Our data support what we believe to be a new model in which monocytes are essential for glaucomatous damage and suggest that glaucoma is primarily a neuroinflammatory disease. Much of the field has focused on astrocytes, microglia, and RGCs themselves, with some interest in the endothelial control of blood flow (65
). Our demonstration that specific radiation of the eye can prevent glaucoma is an important finding. Since localizing tissue irradiation to the relevant tissue is therapeutically desirable, we developed an x-ray machine to specifically irradiate the mouse eye. Ocular radiation proved highly effective at preventing glaucoma, being much more effective than even the most robust of the other reported treatments in the same mouse model (e.g., refs. 26
), with the exception of whole body irradiation (16
). It will be important to extensively evaluate the efficacy and safety of this treatment in other mammalian and primate models. The potential dangers of radiation exposure are well documented. Side effects vary depending on the dose and length of exposure but can include cataracts and cancer (71
). It is difficult to explain why some individuals are detected with glaucoma subsequent to radiation treatment for ocular tumors. The different outcomes may result from parameters that differ to those in our experiments and may include age at treatment, radiation dose or exact timing and duration of treatment, and/or individual genetic makeup. On the other hand, it is possible that radiation treatment (or other treatments that alter transendothelial migration) may have prevented glaucoma in some individuals, but this is not known as it is not possible to predict glaucoma development prior to the onset of disease features. The great success of localized x-ray radiation in our study suggests that it may be possible to develop safe, radiation-based treatments of the eye or optic nerve that may be effective against human glaucoma. Potential protective effects of radiation have been considered for a long time (72
). Recently, radiation (0.65 Gy) was shown to protect against retinal degeneration in 2 mouse models (76
). Since the protection in that study diminished with time, and the dose was well below the protective dose we demonstrate here, the protective mechanisms are likely to be different from those studied here.

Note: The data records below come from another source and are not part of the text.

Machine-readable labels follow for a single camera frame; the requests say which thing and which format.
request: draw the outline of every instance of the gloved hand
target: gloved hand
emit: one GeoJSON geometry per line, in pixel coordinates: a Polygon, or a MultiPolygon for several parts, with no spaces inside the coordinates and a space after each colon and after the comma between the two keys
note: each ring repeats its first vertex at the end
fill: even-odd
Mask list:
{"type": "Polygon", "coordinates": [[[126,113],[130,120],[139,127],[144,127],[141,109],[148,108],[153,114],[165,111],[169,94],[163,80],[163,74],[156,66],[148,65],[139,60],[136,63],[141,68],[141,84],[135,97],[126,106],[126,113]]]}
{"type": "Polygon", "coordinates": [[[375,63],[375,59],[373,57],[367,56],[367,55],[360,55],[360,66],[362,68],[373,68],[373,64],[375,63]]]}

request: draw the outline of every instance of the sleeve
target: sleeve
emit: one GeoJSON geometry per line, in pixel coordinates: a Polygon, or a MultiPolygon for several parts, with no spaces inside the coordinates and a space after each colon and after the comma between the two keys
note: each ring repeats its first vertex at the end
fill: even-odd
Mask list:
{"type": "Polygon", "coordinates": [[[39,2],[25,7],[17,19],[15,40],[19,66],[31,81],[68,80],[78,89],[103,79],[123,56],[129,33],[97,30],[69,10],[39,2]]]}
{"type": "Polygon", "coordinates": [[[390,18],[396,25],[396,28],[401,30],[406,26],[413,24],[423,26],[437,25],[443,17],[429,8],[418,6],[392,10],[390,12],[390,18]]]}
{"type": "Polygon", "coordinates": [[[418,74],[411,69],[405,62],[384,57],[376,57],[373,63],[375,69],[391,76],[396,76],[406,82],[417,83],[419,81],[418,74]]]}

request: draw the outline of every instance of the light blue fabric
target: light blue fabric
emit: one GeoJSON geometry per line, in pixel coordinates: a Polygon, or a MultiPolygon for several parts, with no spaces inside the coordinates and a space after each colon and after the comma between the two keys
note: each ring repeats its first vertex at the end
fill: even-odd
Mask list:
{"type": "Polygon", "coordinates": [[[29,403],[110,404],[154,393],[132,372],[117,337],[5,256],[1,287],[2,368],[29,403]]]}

The control of transendothelial migration is very complex and highly context dependent. Therefore, it may not be straightforward to develop highly effective nonradiation-based therapies to lessen glaucoma by preventing monocyte entry into the ONH. Steroids are known to reduce transendothelial migration. In some individuals, steroid use can actually lead to glaucoma (77
). This appears contradictory to our findings, but IOP levels are often very high in steroid glaucoma, and this very severe insult may overwhelm any protective antiinflammatory effect. Alternatively, endothelial cells in different vascular beds may behave differently in response to steroids, with possibly a smaller effect on transendothelial migration in the ONH compared with that in other tissues. Statins are also known to reduce transendothelial migration. Interestingly, some studies have shown that long-term statin use appears to be associated with a reduced risk of open-angle glaucoma (78
). However, given both the robust and long-term efficacy of a single dose of x-ray radiation in preventing cellular entry into the optic nerve and retina, it will be important to further evaluate the use of x-rays for preventing glaucoma and other inflammatory conditions.